Start of Given material

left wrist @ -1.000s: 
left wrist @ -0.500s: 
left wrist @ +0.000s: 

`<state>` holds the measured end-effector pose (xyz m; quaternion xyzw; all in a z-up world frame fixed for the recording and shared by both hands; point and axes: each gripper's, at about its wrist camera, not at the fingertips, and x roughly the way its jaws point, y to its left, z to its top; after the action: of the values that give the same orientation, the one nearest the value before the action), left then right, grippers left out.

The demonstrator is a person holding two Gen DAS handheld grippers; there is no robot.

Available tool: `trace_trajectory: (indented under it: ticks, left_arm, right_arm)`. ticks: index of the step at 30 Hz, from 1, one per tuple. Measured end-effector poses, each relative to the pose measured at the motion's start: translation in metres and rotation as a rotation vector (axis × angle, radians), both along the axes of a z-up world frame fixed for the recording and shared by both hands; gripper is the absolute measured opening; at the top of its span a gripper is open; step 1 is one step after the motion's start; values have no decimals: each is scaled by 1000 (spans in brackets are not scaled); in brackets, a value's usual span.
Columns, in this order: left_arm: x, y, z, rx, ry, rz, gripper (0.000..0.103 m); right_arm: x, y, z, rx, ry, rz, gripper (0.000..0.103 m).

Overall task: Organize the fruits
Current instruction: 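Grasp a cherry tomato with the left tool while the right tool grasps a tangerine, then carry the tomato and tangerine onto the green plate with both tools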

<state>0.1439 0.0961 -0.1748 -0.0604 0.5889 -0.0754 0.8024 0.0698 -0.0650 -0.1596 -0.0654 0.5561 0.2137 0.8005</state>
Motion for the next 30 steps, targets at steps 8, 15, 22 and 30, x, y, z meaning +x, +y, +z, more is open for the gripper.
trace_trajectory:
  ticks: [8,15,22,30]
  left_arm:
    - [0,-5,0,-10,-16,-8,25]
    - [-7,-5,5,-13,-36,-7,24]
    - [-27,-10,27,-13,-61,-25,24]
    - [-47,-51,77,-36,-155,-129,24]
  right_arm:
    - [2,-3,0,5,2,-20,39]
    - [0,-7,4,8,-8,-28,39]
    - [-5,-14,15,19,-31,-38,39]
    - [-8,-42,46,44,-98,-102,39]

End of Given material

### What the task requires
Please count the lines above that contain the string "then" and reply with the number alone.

### Task response
2